Print the lines of the data, starting with the first, up to and including the line where "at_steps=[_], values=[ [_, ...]" appears.

Top of Dataset extract

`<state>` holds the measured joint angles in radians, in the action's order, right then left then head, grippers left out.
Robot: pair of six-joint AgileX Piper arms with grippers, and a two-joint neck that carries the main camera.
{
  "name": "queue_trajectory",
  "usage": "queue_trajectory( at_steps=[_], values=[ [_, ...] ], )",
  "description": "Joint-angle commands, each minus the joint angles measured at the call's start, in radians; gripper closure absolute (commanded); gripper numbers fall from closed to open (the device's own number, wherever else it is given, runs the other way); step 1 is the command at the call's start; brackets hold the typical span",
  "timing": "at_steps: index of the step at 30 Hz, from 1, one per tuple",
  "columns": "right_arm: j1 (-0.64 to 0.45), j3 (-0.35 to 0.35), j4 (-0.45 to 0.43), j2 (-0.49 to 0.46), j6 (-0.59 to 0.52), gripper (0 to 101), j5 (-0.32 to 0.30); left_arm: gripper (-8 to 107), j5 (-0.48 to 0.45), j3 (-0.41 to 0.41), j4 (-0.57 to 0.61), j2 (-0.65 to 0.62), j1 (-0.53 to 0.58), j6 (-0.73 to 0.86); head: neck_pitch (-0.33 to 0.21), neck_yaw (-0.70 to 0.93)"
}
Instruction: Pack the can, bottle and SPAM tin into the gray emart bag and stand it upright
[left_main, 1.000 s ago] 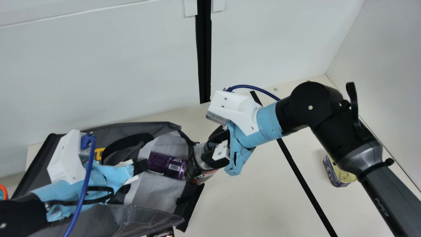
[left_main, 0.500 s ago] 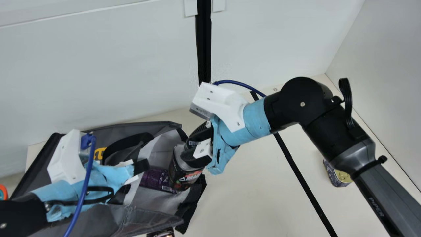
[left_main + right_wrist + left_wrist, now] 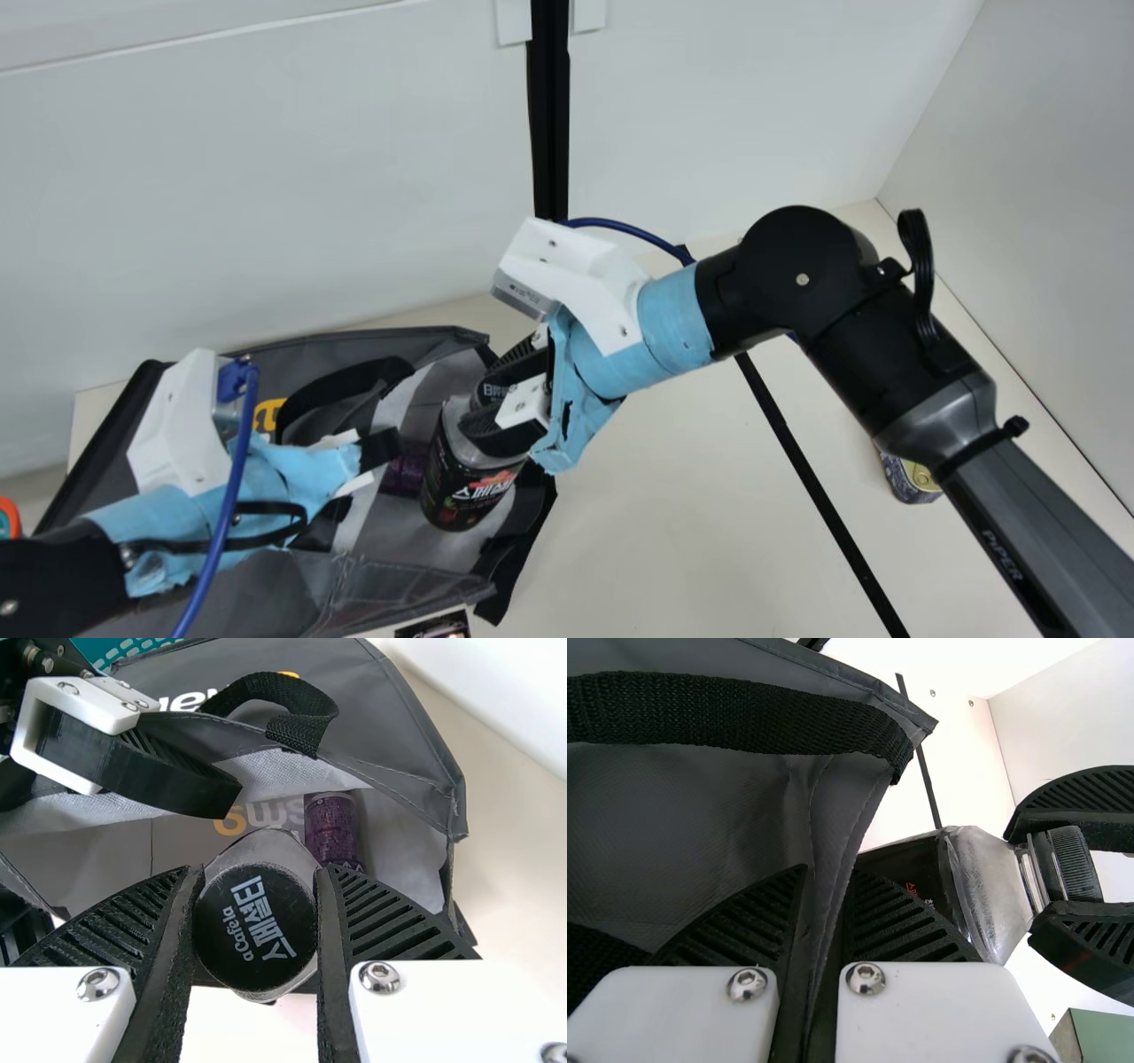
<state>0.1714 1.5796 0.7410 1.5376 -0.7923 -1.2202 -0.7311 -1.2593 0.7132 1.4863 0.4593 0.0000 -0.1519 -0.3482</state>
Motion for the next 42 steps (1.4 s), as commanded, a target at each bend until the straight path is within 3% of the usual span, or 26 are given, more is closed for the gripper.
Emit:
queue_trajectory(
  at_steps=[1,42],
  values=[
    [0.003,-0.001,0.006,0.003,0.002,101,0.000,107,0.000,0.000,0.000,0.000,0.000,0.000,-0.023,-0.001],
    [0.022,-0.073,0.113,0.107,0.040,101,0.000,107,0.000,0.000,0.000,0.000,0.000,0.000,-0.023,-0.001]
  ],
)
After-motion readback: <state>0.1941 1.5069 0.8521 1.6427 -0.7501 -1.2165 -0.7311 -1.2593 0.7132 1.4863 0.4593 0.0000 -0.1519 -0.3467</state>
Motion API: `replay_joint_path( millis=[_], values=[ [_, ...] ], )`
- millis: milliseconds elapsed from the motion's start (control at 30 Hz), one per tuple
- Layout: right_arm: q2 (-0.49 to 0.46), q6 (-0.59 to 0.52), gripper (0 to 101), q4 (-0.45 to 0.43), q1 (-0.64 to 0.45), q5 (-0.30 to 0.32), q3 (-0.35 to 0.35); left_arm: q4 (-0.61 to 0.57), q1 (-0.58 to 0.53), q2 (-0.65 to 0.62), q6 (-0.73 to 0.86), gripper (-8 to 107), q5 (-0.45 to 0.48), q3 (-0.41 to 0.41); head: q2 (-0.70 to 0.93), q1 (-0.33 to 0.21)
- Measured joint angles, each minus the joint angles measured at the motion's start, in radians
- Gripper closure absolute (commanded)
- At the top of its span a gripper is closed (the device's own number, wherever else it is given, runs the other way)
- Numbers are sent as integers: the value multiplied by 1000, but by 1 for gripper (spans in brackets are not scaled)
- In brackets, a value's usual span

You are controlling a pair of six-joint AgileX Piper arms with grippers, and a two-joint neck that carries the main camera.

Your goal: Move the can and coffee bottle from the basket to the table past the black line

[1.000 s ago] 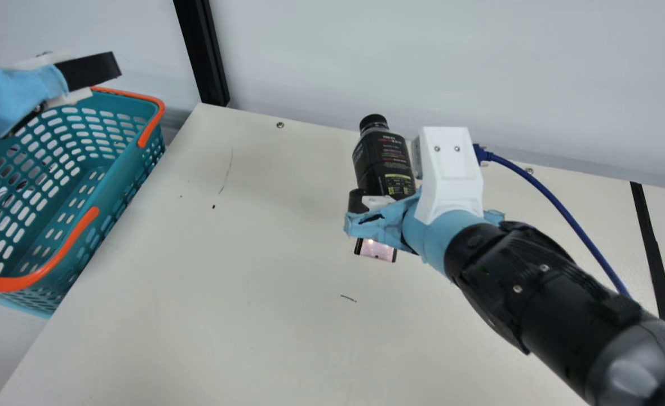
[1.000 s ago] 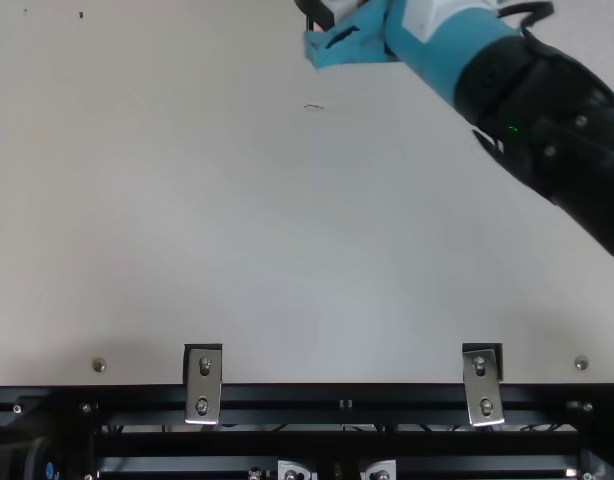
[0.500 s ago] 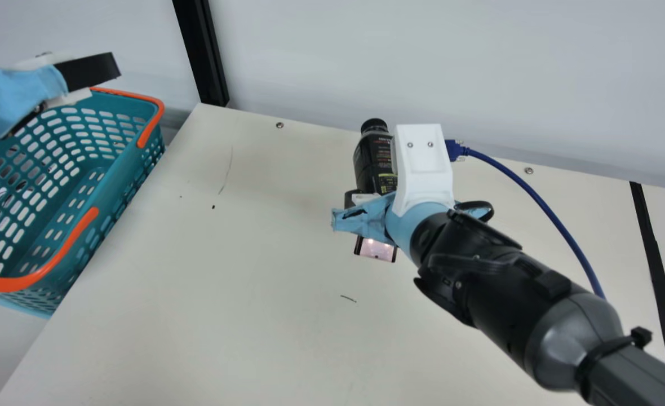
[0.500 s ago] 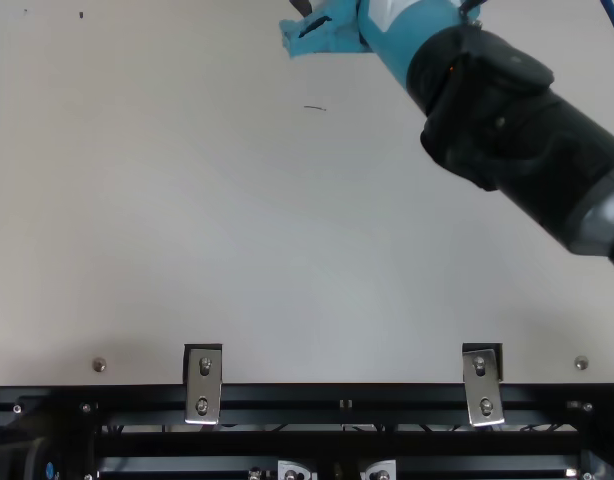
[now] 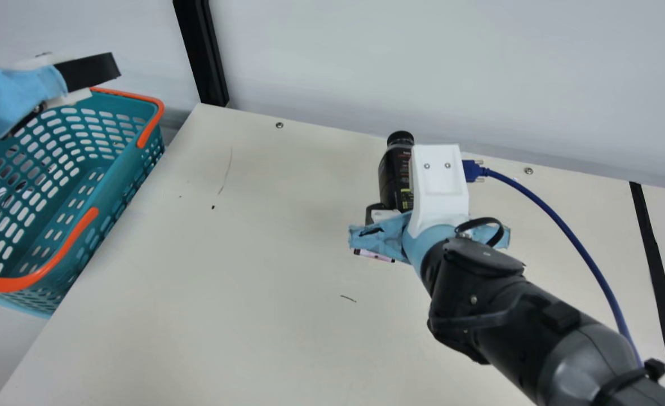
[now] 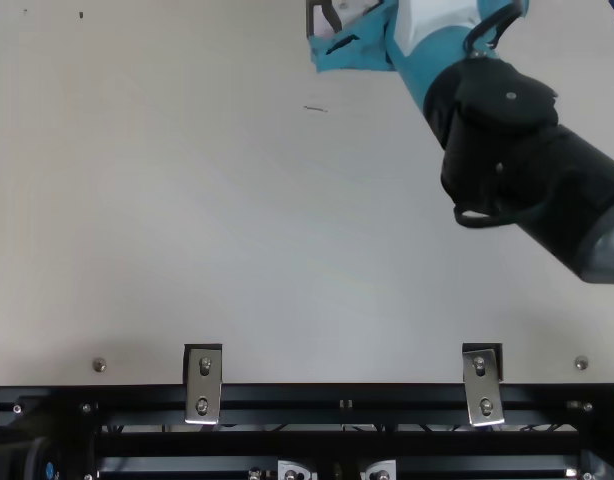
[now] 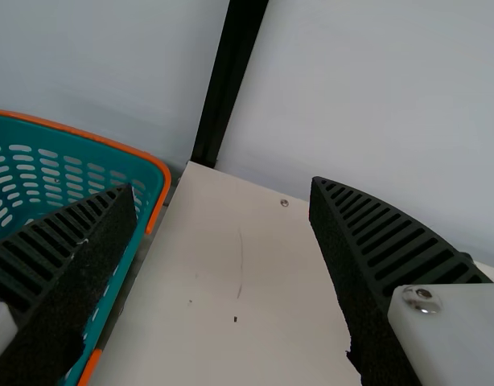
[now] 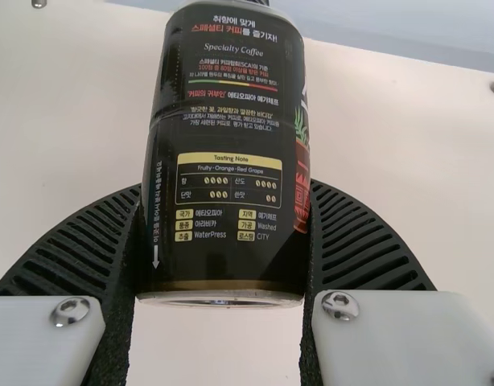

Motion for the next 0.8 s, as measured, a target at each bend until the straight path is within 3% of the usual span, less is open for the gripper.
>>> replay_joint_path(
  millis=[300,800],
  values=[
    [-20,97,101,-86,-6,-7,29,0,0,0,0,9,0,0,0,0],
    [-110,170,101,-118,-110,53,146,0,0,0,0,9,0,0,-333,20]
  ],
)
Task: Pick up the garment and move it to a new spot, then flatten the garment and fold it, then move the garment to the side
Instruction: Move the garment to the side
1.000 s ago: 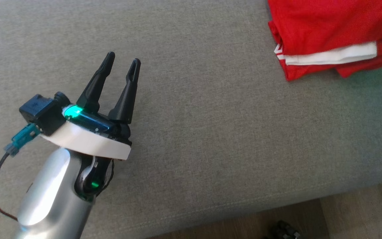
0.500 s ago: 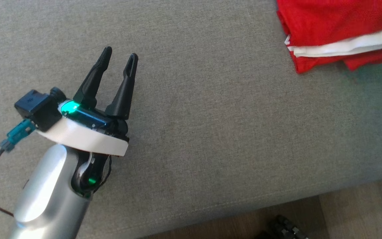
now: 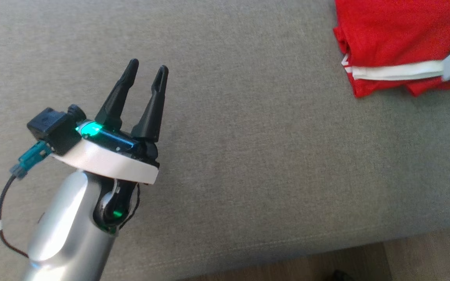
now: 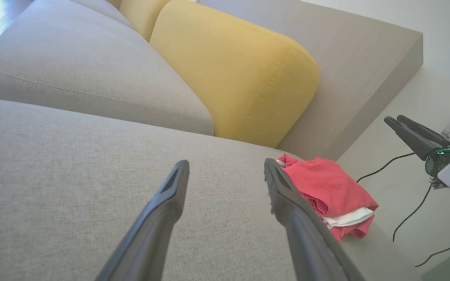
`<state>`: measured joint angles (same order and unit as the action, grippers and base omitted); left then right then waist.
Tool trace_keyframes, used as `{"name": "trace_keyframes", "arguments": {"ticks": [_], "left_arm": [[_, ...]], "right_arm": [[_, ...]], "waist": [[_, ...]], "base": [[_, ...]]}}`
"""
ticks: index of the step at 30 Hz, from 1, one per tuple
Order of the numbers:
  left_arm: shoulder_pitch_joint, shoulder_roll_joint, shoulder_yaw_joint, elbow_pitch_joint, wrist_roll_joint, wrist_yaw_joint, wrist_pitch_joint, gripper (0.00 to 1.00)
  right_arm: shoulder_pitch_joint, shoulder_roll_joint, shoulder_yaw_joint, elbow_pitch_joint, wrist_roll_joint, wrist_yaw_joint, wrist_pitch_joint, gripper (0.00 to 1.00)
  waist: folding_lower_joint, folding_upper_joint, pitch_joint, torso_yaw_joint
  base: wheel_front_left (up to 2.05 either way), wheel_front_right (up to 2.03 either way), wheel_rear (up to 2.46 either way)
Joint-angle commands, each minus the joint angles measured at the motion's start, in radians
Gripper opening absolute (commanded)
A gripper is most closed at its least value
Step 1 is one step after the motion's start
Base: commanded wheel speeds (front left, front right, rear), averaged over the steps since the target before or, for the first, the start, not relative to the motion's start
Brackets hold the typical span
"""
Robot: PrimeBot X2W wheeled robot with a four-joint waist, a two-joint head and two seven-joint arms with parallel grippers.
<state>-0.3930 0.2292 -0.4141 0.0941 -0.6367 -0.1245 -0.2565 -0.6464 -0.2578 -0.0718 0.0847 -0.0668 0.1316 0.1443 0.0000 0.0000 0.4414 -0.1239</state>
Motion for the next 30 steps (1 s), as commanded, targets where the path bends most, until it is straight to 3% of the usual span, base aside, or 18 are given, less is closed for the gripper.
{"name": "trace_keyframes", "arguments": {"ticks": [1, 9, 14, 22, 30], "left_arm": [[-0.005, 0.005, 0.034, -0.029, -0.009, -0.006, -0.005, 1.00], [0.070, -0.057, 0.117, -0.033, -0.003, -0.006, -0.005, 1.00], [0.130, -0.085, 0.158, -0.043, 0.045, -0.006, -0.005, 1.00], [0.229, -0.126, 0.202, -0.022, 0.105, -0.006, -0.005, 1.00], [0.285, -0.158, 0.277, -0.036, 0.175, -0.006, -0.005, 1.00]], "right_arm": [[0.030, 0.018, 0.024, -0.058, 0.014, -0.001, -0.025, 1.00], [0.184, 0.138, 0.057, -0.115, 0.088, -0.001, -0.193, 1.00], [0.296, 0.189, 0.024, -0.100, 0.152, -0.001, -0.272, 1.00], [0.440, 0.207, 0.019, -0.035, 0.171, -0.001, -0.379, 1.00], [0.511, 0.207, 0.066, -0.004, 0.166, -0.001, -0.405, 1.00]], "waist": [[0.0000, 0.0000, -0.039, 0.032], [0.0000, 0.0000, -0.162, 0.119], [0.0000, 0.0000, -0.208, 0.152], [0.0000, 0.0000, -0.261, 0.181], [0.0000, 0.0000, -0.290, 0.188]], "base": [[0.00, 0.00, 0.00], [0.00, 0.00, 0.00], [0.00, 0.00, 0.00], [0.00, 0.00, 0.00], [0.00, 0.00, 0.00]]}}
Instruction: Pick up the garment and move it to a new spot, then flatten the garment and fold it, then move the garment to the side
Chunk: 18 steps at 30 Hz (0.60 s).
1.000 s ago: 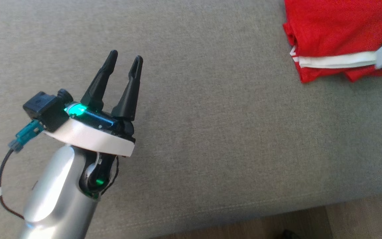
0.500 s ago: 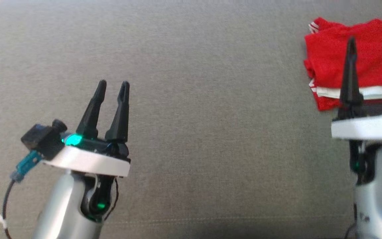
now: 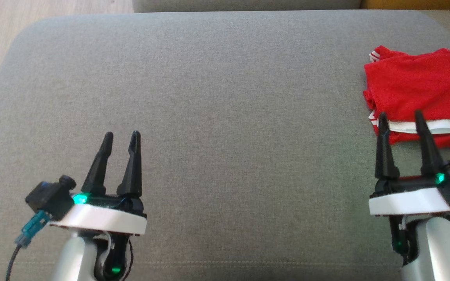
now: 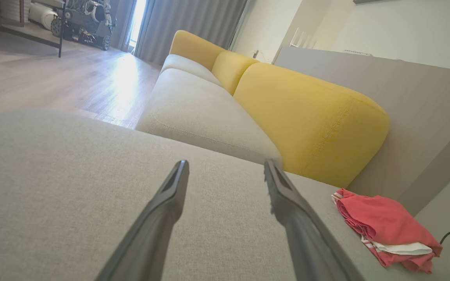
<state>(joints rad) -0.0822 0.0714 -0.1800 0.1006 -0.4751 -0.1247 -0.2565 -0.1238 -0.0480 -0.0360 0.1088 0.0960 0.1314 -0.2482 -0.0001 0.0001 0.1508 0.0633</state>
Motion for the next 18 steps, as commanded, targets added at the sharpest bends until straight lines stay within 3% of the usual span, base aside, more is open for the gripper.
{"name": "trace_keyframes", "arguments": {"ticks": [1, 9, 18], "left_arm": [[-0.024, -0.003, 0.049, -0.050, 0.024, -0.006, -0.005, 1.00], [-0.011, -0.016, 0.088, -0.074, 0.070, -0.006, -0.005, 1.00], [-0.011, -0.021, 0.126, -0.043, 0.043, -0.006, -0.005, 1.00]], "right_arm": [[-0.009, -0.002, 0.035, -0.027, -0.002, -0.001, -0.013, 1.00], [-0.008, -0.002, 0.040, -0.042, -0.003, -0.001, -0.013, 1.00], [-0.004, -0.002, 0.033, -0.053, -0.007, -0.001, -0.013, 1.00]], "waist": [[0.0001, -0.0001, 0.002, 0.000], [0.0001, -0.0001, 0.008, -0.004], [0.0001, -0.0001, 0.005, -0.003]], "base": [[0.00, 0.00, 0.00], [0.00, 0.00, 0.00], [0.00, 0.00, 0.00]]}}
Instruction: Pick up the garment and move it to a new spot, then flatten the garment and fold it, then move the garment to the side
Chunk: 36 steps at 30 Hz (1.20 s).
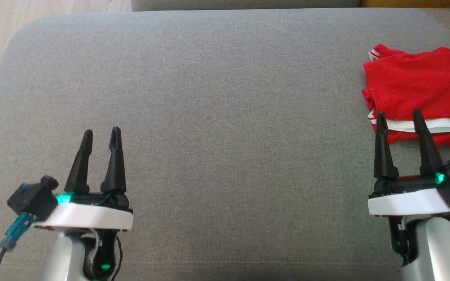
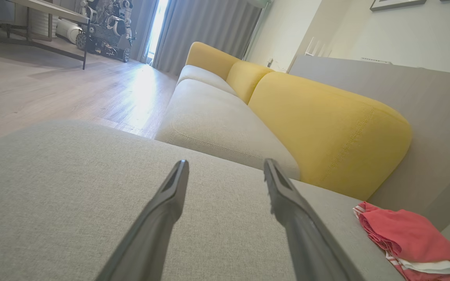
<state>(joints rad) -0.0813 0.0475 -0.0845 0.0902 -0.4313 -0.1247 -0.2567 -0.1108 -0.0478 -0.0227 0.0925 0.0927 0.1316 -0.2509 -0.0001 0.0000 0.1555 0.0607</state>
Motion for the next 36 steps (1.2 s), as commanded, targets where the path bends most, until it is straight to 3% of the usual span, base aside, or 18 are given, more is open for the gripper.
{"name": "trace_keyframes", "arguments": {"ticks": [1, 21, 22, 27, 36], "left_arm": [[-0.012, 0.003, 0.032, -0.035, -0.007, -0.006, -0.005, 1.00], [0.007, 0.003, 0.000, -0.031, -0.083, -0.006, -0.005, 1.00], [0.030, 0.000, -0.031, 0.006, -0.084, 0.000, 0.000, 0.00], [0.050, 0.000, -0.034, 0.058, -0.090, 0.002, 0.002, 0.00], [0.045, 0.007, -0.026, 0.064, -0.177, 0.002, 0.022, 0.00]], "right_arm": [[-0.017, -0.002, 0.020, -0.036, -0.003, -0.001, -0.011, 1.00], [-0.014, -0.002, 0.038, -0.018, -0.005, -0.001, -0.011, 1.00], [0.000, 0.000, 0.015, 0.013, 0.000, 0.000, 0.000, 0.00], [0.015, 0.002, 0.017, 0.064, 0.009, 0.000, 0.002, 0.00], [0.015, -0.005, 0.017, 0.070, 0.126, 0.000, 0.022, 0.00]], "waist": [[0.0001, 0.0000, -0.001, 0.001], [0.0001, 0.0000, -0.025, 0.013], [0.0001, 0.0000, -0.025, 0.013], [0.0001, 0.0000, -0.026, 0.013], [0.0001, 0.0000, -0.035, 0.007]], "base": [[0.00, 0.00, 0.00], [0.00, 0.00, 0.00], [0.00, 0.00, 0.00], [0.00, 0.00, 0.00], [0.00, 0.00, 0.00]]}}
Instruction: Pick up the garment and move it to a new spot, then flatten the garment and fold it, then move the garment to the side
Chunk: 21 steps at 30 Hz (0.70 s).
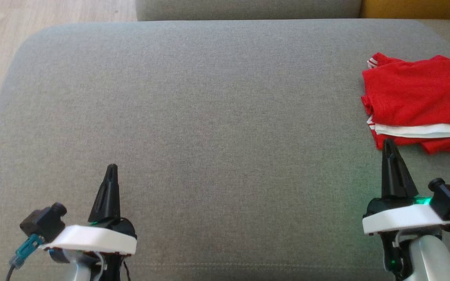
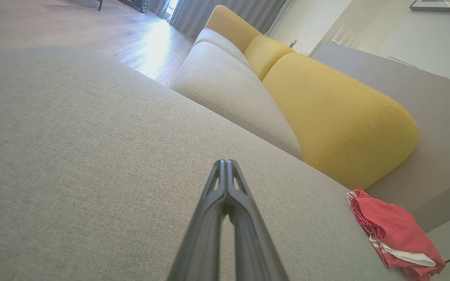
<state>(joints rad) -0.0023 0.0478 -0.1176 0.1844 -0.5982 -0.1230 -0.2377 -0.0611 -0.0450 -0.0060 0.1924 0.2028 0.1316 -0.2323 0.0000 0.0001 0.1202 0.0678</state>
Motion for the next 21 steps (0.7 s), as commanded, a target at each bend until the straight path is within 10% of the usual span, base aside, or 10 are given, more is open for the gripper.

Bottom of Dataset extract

Exercise answer:
`<state>` holds the measured joint angles in radians, in the action's order, right then left then head, grippers left out.
Robot: pair of six-joint AgileX Piper arms with grippers, and a two-joint neck that carries the main camera.
{
  "name": "queue_trajectory",
  "usage": "queue_trajectory( at_steps=[_], values=[ [_, ...] ], )",

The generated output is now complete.